╭──

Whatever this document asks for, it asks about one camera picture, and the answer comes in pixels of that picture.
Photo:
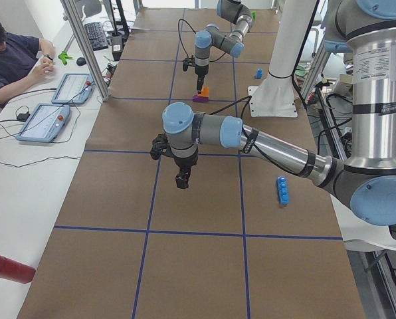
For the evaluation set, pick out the far teach pendant tablet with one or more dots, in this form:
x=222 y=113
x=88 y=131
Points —
x=74 y=88

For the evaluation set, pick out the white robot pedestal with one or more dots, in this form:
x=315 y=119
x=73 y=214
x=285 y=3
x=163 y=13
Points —
x=275 y=95

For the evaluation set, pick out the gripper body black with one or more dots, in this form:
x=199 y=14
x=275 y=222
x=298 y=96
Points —
x=185 y=162
x=201 y=70

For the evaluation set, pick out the long blue block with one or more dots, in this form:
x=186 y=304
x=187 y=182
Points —
x=283 y=192

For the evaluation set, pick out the orange trapezoid block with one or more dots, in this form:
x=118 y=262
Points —
x=204 y=92

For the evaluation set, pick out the red cylinder bottle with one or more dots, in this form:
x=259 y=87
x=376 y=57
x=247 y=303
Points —
x=15 y=271

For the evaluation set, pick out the black keyboard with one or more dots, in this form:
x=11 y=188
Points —
x=96 y=36

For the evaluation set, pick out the purple trapezoid block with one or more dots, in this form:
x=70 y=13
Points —
x=200 y=98

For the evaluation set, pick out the seated person dark shirt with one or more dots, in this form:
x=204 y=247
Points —
x=24 y=62

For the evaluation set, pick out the small blue block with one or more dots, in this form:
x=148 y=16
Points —
x=258 y=74

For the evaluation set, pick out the green plastic tool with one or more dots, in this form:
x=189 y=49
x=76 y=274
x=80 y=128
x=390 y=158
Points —
x=64 y=57

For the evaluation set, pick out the near teach pendant tablet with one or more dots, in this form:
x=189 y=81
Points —
x=45 y=123

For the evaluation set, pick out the teach pendant tablet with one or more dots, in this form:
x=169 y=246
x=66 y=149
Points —
x=45 y=123
x=74 y=88

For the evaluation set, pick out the black computer mouse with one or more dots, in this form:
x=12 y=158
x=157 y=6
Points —
x=81 y=61

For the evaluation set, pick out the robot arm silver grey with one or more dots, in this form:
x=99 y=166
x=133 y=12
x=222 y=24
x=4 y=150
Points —
x=366 y=181
x=211 y=36

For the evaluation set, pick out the aluminium frame post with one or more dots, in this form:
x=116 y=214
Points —
x=82 y=39

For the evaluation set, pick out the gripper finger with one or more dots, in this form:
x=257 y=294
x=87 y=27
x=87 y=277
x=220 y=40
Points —
x=201 y=81
x=186 y=177
x=180 y=181
x=198 y=86

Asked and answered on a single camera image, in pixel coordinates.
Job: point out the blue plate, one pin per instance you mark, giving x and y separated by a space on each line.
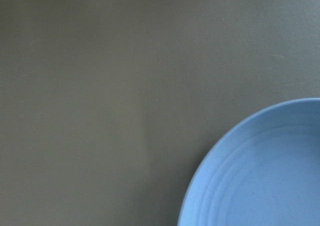
264 172

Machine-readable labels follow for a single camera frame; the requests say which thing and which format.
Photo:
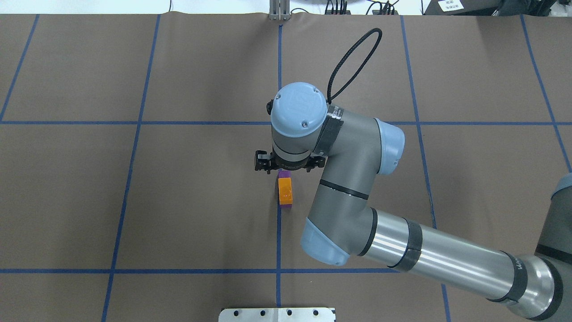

╰──

◆ WORK TO COMPLETE: Please print the entries exactly as they stand. Images are not part of the copy.

◆ EXERCISE RESPONSE:
Whatever this document asks for, it asks about one camera picture, and the answer comes in pixels of that picture.
Photo:
For the evaluation set, pick out the far teach pendant tablet with one or more dots, in this form:
x=222 y=113
x=88 y=131
Points —
x=74 y=88

For the evaluation set, pick out the white robot pedestal with one or more dots, in this form:
x=315 y=119
x=73 y=214
x=285 y=3
x=163 y=13
Points —
x=275 y=95

For the evaluation set, pick out the gripper body black with one or more dots, in this form:
x=199 y=14
x=275 y=222
x=298 y=96
Points —
x=185 y=162
x=201 y=70

For the evaluation set, pick out the long blue block with one or more dots, in this form:
x=186 y=304
x=187 y=182
Points —
x=283 y=192

For the evaluation set, pick out the orange trapezoid block with one or more dots, in this form:
x=118 y=262
Points —
x=204 y=92

For the evaluation set, pick out the red cylinder bottle with one or more dots, in this form:
x=259 y=87
x=376 y=57
x=247 y=303
Points —
x=15 y=271

For the evaluation set, pick out the black keyboard with one or more dots, in this form:
x=11 y=188
Points —
x=96 y=36

For the evaluation set, pick out the purple trapezoid block with one or more dots, in this form:
x=70 y=13
Points —
x=200 y=98

For the evaluation set, pick out the seated person dark shirt with one or more dots, in this form:
x=204 y=247
Points —
x=24 y=62

For the evaluation set, pick out the small blue block with one or more dots, in this form:
x=148 y=16
Points —
x=258 y=74

For the evaluation set, pick out the green plastic tool with one or more dots, in this form:
x=189 y=49
x=76 y=274
x=80 y=128
x=390 y=158
Points —
x=64 y=57

For the evaluation set, pick out the near teach pendant tablet with one or more dots, in this form:
x=189 y=81
Points —
x=45 y=123

For the evaluation set, pick out the teach pendant tablet with one or more dots, in this form:
x=169 y=246
x=66 y=149
Points —
x=45 y=123
x=74 y=88

For the evaluation set, pick out the black computer mouse with one or more dots, in this form:
x=12 y=158
x=157 y=6
Points —
x=81 y=61

For the evaluation set, pick out the robot arm silver grey with one or more dots, in this form:
x=99 y=166
x=133 y=12
x=222 y=24
x=4 y=150
Points —
x=366 y=181
x=211 y=36

For the evaluation set, pick out the aluminium frame post with one or more dots, in this form:
x=116 y=214
Points —
x=82 y=39

For the evaluation set, pick out the gripper finger with one or more dots, in this form:
x=257 y=294
x=87 y=27
x=87 y=277
x=220 y=40
Points —
x=201 y=81
x=186 y=177
x=180 y=181
x=198 y=86

Asked and answered on a single camera image, in pixel coordinates.
Job: point out the blue plate, one pin per instance you mark, giving x and y separated by a space on each line.
264 172

Machine-readable labels follow for a single camera frame; the requests say which thing and which format.
Photo:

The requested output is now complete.